## Exercise brief
Each line below must be printed exactly as it stands.

## Raw data
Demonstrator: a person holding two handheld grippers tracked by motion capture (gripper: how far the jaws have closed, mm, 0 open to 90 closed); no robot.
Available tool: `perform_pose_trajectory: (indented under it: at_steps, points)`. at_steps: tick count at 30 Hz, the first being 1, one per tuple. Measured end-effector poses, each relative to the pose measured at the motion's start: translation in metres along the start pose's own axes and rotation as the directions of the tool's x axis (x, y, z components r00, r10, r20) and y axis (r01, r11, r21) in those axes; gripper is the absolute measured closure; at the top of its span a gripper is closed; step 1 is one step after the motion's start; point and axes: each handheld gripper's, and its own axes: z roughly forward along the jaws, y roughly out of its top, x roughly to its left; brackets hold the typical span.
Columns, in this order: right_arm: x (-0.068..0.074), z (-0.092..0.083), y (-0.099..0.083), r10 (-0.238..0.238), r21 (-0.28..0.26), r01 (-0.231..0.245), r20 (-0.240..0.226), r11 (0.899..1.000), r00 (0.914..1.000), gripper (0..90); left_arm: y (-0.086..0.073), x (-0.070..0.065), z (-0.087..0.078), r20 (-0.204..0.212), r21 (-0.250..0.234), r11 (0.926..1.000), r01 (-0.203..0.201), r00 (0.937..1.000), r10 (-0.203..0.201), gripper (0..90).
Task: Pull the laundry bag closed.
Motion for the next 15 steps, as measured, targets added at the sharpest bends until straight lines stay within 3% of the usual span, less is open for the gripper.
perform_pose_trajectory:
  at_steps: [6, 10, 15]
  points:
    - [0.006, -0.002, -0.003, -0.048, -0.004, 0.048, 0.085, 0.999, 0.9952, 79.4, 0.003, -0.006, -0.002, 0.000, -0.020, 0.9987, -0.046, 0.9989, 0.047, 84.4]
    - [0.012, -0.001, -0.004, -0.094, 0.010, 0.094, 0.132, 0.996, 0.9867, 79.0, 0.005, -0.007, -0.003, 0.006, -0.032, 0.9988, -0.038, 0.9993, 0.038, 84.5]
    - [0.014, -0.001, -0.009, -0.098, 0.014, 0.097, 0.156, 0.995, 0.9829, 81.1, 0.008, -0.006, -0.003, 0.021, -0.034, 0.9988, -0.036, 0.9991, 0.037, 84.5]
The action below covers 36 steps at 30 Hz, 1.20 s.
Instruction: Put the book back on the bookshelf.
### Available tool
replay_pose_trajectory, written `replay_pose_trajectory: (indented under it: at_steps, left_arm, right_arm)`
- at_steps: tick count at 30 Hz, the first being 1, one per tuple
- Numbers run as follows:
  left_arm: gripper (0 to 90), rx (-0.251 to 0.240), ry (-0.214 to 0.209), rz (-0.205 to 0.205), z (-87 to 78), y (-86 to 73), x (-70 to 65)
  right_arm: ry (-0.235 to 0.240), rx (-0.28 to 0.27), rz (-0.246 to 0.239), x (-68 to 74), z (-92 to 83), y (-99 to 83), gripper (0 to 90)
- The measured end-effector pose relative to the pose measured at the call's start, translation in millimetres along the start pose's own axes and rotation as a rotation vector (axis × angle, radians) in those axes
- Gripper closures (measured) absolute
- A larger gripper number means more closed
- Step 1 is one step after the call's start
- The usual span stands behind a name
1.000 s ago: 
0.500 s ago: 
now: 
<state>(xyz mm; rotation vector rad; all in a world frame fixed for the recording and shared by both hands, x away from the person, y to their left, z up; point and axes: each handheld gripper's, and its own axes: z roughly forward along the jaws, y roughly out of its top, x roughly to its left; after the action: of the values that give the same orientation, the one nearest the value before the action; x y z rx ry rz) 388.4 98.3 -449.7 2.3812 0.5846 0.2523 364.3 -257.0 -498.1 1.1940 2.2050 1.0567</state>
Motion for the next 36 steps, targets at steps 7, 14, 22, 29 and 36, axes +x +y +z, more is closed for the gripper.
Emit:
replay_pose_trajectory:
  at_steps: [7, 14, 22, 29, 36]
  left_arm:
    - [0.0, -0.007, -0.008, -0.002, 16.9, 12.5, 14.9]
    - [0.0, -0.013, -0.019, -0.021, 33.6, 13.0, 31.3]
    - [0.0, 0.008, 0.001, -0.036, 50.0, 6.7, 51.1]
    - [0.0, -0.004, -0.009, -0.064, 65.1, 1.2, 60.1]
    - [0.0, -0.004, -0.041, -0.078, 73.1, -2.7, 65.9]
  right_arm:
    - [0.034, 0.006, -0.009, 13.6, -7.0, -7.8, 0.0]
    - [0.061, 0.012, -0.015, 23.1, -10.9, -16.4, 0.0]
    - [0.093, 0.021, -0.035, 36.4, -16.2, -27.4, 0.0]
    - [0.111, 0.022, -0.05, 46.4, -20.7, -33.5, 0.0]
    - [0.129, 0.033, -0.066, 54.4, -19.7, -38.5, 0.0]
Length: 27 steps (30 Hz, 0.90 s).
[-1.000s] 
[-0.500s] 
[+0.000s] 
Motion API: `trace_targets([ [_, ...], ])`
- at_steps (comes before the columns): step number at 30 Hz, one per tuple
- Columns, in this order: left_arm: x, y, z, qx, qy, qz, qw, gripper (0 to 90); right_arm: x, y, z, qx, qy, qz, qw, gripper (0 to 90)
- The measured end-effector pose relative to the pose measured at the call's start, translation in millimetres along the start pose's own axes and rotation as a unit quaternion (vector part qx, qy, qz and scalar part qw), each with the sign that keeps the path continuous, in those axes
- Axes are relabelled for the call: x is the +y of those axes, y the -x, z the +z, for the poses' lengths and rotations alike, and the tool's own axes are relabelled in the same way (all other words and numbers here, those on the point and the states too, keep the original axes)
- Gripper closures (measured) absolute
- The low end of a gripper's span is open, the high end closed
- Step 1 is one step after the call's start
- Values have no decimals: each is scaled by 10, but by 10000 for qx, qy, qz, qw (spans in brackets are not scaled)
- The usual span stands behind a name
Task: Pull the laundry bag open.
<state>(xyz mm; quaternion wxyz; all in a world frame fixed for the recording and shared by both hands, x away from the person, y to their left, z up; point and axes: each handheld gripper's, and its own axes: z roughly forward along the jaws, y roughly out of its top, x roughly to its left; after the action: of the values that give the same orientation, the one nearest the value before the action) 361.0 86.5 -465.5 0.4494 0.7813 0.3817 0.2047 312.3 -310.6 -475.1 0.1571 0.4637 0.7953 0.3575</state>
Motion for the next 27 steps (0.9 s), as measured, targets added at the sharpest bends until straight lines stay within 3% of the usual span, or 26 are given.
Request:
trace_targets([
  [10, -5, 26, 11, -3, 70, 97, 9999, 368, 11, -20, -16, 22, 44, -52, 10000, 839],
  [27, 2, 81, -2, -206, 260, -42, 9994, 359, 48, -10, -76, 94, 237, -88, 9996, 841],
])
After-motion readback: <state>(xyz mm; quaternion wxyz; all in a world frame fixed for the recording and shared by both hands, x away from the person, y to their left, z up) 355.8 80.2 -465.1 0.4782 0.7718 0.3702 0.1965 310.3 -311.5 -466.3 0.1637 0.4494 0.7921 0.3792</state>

## Solution to the problem
Demonstrator: a person holding two handheld grippers tracked by motion capture (gripper: how far the jaws have closed, mm, 0 open to 90 closed); no robot.
Available tool: `perform_pose_trajectory: (indented under it: at_steps, points)`. at_steps: tick count at 30 Hz, the first being 1, one per tuple. Measured end-effector poses, each relative to the pose measured at the motion's start: translation in metres along the start pose's own axes and rotation as the directions of the tool's x axis (x, y, z components r00, r10, r20) and y axis (r01, r11, r21) in those axes; gripper is the absolute measured closure; at the top of its span a gripper is closed; step 1 is one step after the motion's start; point and axes: each handheld gripper's, and its own axes: z roughly forward along the jaws, y roughly out of its top, x roughly to its left; brackets hold the typical span.
Columns, in this order: right_arm: x (-0.068..0.074), z (-0.092..0.083), y (-0.099..0.083), r10 (-0.238..0.238), r21 (-0.28..0.26), r01 (-0.231..0.245), r20 (-0.240..0.226), r11 (0.899..1.000), r00 (0.914..1.000), gripper (0..90); left_arm: y (-0.086..0.073), x (-0.070..0.065), z (-0.087..0.078), r20 (-0.204..0.212), r21 (-0.250..0.234), r11 (0.926..1.000), r01 (-0.203..0.201), r00 (0.937..1.000), r10 (-0.203..0.201), gripper (0..90).
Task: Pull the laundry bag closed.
Motion for the next 15 steps, as measured, targets added at the sharpest bends until straight lines stay within 3% of the usual span, less is open for the gripper.
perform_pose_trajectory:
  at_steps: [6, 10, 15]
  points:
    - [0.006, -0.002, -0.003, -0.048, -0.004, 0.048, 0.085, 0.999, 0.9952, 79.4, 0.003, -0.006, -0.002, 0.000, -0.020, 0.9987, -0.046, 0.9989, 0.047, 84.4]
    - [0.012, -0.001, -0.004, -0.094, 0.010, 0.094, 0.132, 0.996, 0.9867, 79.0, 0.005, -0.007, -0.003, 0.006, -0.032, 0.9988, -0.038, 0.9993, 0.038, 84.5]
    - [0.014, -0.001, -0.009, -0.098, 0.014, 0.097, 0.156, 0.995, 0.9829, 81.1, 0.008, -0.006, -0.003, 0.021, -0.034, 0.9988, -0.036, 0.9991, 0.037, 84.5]
The action below covers 36 steps at 30 Hz, 1.20 s.
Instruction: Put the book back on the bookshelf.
### Available tool
replay_pose_trajectory, written `replay_pose_trajectory: (indented under it: at_steps, left_arm, right_arm)`
- at_steps: tick count at 30 Hz, the first being 1, one per tuple
- Numbers run as follows:
  left_arm: gripper (0 to 90), rx (-0.251 to 0.240), ry (-0.214 to 0.209), rz (-0.205 to 0.205), z (-87 to 78), y (-86 to 73), x (-70 to 65)
  right_arm: ry (-0.235 to 0.240), rx (-0.28 to 0.27), rz (-0.246 to 0.239), x (-68 to 74), z (-92 to 83), y (-99 to 83), gripper (0 to 90)
- The measured end-effector pose relative to the pose measured at the call's start, translation in millimetres along the start pose's own axes and rotation as a rotation vector (axis × angle, radians) in those axes
- Gripper closures (measured) absolute
- A larger gripper number means more closed
- Step 1 is one step after the call's start
- The usual span stands behind a name
1.000 s ago: 
0.500 s ago: 
now: 
<state>(xyz mm; rotation vector rad; all in a world frame fixed for the recording and shared by both hands, x away from the person, y to their left, z up; point and axes: each handheld gripper's, and its own axes: z roughly forward along the jaws, y roughly out of its top, x roughly to its left; after the action: of the values that give the same orientation, the one nearest the value before the action; x y z rx ry rz) 388.4 98.3 -449.7 2.3812 0.5846 0.2523 364.3 -257.0 -498.1 1.1940 2.2050 1.0567</state>
Motion for the next 36 steps, targets at steps 7, 14, 22, 29 and 36, axes +x +y +z, more is closed for the gripper.
Emit:
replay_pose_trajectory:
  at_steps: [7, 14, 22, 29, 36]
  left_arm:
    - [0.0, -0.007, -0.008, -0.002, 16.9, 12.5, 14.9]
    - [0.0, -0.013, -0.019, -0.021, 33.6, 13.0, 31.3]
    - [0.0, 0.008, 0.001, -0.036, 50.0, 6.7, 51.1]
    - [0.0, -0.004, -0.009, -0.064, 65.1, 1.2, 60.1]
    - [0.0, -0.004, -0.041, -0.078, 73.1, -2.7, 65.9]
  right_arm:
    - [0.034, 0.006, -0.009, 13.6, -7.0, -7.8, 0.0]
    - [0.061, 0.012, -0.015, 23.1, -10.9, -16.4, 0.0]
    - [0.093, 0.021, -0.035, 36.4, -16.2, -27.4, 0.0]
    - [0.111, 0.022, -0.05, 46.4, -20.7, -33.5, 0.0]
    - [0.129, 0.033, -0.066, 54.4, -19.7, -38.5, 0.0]
Length: 27 steps (30 Hz, 0.90 s).
[-1.000s] 
[-0.500s] 
[+0.000s] 
Motion API: `trace_targets([ [_, ...], ])`
- at_steps (comes before the columns): step number at 30 Hz, one per tuple
- Columns, in this order: left_arm: x, y, z, qx, qy, qz, qw, gripper (0 to 90); right_arm: x, y, z, qx, qy, qz, qw, gripper (0 to 90)
- The measured end-effector pose relative to the pose measured at the call's start, translation in millimetres along the start pose's own axes and rotation as a unit quaternion (vector part qx, qy, qz and scalar part qw), each with the sign that keeps the path continuous, in those axes
- Axes are relabelled for the call: x is the +y of those axes, y the -x, z the +z, for the poses' lengths and rotations alike, and the tool's own axes are relabelled in the same way (all other words and numbers here, those on the point and the states too, keep the original axes)
- Gripper closures (measured) absolute
- The low end of a gripper's span is open, the high end closed
- Step 1 is one step after the call's start
- Values have no decimals: each is scaled by 10, but by 10000 for qx, qy, qz, qw (spans in brackets are not scaled)
- The usual span stands behind a name
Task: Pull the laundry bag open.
<state>(xyz mm; quaternion wxyz; all in a world frame fixed for the recording and shared by both hands, x away from the person, y to their left, z up; point and axes: each handheld gripper's, and its own axes: z roughly forward along the jaws, y roughly out of its top, x roughly to its left; after the action: of the values that give the same orientation, the one nearest the value before the action) 361.0 86.5 -465.5 0.4494 0.7813 0.3817 0.2047 312.3 -310.6 -475.1 0.1571 0.4637 0.7953 0.3575</state>
Motion for the next 27 steps (0.9 s), as measured, targets added at the sharpest bends until straight lines stay within 3% of the usual span, or 26 are given.
Request:
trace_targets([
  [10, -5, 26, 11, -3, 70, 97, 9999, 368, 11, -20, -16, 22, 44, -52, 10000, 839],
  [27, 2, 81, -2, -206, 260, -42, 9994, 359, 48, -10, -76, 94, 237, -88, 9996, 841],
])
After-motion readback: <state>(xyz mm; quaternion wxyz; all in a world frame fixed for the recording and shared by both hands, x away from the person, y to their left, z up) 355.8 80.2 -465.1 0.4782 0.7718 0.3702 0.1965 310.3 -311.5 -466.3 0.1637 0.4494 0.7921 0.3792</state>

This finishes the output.